If you financed the purchase of your car, you may not be able to suspend your policy. Lenders typically require drivers to maintain comprehensive and collision coverage until the loan is paid in full. And some may require you to maintain your state’s minimum liability coverage even if you’re not driving.

After Buying a Car, Can You Drive It Without Insurance?

Usually, it’s not legal to drive without insurance if you buy a car at a dealership and finance the vehicle. You typically won’t be able to leave the dealership without proving you have car insurance.

Uninsured drivers will need to secure insurance before buying a car. If you’re insured and trading in your car, some policies have a grace period that lets you add a new vehicle to the policy within a certain number of days from the purchase date.

Before buying a car, check with your insurer about the specifics of your policy. You wouldn’t want your car damaged by a storm or anything else while you have no coverage.

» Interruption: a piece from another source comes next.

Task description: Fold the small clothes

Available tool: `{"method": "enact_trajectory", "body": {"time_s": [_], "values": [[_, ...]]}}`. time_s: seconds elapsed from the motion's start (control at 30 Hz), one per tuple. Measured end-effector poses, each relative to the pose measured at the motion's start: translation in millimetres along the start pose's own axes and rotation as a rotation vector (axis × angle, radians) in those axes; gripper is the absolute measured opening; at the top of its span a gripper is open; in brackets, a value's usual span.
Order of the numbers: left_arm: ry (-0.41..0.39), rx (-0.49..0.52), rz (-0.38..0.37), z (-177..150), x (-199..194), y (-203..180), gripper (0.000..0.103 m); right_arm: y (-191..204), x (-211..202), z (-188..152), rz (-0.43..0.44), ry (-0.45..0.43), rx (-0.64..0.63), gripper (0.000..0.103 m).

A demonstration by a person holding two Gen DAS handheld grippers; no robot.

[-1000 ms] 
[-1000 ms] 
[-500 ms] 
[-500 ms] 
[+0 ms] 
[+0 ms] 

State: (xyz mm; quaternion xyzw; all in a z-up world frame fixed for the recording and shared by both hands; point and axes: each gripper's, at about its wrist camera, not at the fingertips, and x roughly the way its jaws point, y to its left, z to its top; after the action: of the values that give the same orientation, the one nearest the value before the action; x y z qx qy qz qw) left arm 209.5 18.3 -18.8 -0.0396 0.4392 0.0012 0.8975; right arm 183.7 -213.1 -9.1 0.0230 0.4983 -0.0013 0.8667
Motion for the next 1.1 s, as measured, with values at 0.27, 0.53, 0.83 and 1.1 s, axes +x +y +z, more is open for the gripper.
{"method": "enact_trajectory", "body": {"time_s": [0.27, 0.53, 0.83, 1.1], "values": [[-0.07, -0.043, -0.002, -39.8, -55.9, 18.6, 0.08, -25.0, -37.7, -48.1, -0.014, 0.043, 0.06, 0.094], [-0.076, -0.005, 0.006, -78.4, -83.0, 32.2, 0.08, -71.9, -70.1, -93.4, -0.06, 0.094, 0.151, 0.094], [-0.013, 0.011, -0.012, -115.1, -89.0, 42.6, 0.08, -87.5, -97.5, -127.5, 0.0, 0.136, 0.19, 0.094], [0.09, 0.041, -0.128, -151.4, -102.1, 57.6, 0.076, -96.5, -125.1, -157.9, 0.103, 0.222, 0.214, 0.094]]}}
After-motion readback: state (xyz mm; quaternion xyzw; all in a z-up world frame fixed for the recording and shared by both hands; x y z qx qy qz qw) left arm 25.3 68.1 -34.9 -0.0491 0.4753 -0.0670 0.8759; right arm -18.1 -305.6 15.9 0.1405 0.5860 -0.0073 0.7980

Can You Borrow a Car If You Don’t Have Insurance?

If you occasionally borrow a friend or family member’s car, their insurance policy will typically cover accident-related expenses up to the owner’s policy limit. However, you will be responsible for any costs that exceed the limit.

If you regularly borrow vehicles that belong to someone else, you may want to consider a non-owner insurance policy, which provides personal injury and property damage liability coverage for people who don’t own a car. This type of coverage typically kicks in after the owner’s policy.

However, after an accident, financial responsibility can become murky between the car owner’s insurance plan and the car borrower’s coverage — if they have any. So, it’s a good idea to check with the insurance companies before borrowing a car to find out which policy would serve as the primary coverage and which would be the secondary.